Re: [GIT PULL] Thermal-SoC management changes for v5.2-rc1
From: Eduardo Valentin
Date: Fri May 24 2019 - 09:57:06 EST
On Fri, May 24, 2019 at 10:23:09AM +0200, Tomeu Vizoso wrote:
> On Fri, 24 May 2019 at 04:40, Eduardo Valentin <edubezval@xxxxxxxxx> wrote:
> > On Thu, May 23, 2019 at 11:46:47AM +0200, Tomeu Vizoso wrote:
> > > Hi Eduardo,
> > >
> > > I saw that for 5.1  you included a kernelci boot report for your
> > > tree, but not for 5.2. Have you found anything that should be improved
> > > in KernelCI for it to be more useful to maintainers like you?
> > Honestly, I take a couple of automated testing as input before sending
> > my pulls to Linux: (a) my local test, (b) kernel-ci, and (c) 0-day.
> > There was really no reason specifically for me to not add the report
> > from kernelci, except..
> > >
> > >  https://lore.kernel.org/lkml/20190306161207.GA7365@xxxxxxxxxxxxxxxxxxxxx/
> > >
> > > I found about this when trying to understand why the boot on the
> > > veyron-jaq board has been broken in 5.2-rc1.
> > >
> > I remember a report saying this failed, but from what I could tell from
> > the boot log, the board booted and hit terminal. But apparently, after
> > all reports from developers, the veyron-jaq boards were in a hang state.

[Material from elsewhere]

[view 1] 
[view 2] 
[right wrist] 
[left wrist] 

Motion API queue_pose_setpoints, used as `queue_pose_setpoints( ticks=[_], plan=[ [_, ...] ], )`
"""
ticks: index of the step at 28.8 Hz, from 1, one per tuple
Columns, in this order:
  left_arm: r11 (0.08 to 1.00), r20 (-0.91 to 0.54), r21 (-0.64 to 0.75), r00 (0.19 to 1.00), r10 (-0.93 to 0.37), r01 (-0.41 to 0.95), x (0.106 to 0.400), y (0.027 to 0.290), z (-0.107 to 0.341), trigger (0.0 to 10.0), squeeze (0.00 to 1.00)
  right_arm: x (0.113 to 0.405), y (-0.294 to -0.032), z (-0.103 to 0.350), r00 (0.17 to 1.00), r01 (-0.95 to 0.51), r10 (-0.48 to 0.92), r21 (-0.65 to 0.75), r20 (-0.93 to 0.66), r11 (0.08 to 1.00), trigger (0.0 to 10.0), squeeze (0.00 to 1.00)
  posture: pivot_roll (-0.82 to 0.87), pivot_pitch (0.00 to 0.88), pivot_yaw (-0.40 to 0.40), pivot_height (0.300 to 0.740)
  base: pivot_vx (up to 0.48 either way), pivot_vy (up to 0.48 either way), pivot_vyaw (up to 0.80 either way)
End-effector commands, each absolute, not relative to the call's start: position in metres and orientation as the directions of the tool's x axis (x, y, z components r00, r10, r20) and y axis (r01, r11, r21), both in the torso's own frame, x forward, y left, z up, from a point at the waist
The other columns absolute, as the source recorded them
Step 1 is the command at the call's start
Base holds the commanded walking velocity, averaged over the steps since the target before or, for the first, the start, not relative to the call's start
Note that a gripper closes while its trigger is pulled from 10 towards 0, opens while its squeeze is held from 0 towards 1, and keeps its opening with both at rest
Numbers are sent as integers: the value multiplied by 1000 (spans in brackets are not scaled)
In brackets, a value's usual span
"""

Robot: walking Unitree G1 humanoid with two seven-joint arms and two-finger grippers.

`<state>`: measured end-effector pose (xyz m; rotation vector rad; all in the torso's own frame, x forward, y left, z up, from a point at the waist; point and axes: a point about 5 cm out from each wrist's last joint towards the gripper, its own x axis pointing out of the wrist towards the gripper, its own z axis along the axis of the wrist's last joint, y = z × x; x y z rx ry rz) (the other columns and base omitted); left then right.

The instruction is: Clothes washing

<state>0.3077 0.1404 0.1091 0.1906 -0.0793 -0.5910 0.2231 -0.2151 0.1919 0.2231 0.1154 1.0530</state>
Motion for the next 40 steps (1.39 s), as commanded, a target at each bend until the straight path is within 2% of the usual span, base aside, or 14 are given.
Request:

> > That was hard for me to tell from your logs, as they looked like
> > a regular boot that hits terminal.
> > Maybe I should have looked for a specific output of a command you guys
> > run, saying "successful boot" somewhere?
> I think what is easiest and clearest is to consider the bisection
> reports as a very strong indication that something is quite wrong in
> the branch.
OK. I hear you.
> Because if a board stopped booting and the bisection found a
> suspicious patch, and reverting it gets the board booting again, then
> chances are very high that the patch in question broke that boot.
Yeah, for sure If I had understood the report properly I could have
nacked the patch.
> Do you think the wording could be improved to make it clearer? Or
> maybe some other changes to make all this more useful to maintainers
> like you?
Well, from my perspective, I need to judge if the failure on your report
is really related to my changes. Many times, specially on build errors,
we get failures that are unrelated. Build errors are more straight
forward do judge. Similarly, we need to find out if a boot issue is
caused by a change on the branch or something existing. On boot issues
from kernelci reports, I think the false negatives I have been seeing
is lab/boards failing to boot. Those can also be easy to spot as the
in most cases the kernel wont even load.
For this particular case, as I described before, the kernel would
load and hit the shell command line, but in fact it was in hang state
IIRC. That is probably why it has not straight forward to understand
from the log. Maybe a successful boot message somewhere would have
helped to spot the problem (or the opposite of it, something
saying, I was expecting to execute a command and board was